[DATA SECTION — start]

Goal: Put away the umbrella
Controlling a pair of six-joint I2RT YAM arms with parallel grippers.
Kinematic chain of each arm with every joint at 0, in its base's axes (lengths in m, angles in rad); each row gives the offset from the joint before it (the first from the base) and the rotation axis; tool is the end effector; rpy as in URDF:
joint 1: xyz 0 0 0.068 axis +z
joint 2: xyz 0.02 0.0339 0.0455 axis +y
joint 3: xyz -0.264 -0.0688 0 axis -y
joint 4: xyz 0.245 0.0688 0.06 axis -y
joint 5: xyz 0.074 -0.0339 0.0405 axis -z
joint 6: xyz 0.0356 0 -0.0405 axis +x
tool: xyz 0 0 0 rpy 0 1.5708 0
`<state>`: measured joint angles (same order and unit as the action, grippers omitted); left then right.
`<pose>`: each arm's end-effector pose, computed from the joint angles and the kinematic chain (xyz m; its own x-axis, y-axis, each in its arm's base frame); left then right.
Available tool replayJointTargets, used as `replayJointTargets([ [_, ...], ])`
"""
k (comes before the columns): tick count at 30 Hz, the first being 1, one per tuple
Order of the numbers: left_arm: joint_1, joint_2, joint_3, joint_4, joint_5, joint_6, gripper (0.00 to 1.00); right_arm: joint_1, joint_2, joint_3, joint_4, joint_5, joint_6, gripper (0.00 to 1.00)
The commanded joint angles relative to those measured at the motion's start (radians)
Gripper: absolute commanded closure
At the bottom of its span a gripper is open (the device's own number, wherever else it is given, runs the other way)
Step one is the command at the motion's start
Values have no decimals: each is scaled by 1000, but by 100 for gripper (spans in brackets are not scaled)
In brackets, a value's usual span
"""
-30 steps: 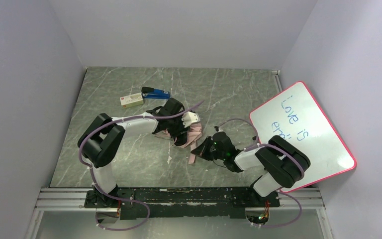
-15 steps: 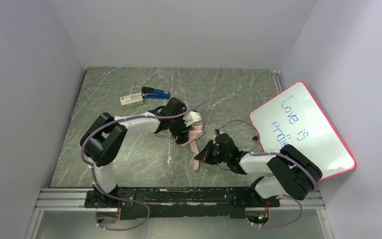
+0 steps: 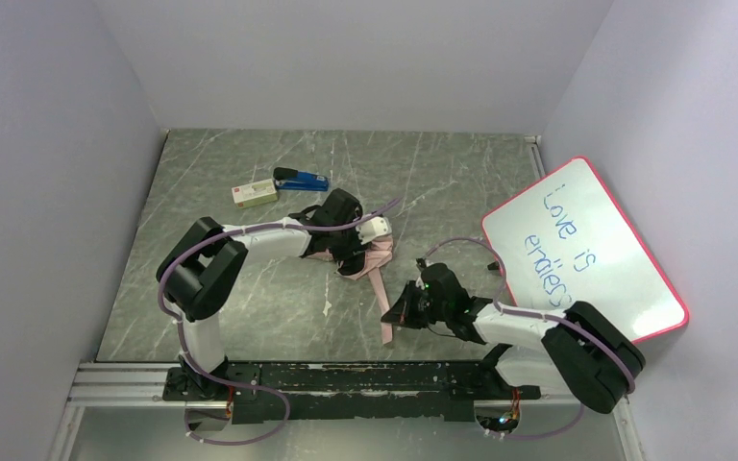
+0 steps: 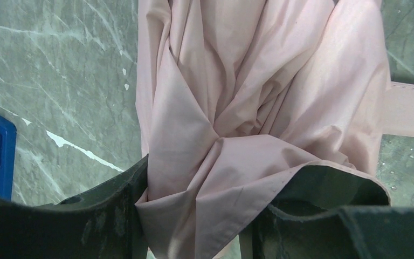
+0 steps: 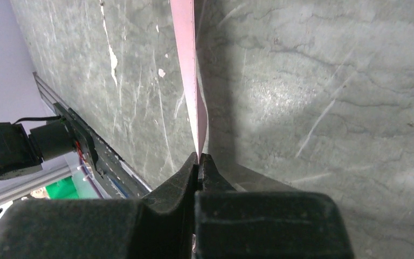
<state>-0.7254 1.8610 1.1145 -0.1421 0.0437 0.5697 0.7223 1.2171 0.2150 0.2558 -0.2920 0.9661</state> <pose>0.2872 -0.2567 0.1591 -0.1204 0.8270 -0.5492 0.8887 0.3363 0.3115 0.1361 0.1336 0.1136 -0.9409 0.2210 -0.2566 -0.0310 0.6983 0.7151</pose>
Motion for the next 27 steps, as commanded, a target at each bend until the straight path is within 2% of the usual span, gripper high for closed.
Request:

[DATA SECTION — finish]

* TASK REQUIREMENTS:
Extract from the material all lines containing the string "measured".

* OUTPUT OF THE EXERCISE:
`<state>`: measured joint angles (same order and unit as the action, grippers omitted); left then right.
The commanded joint angles relative to those measured at the motion's start (radians)

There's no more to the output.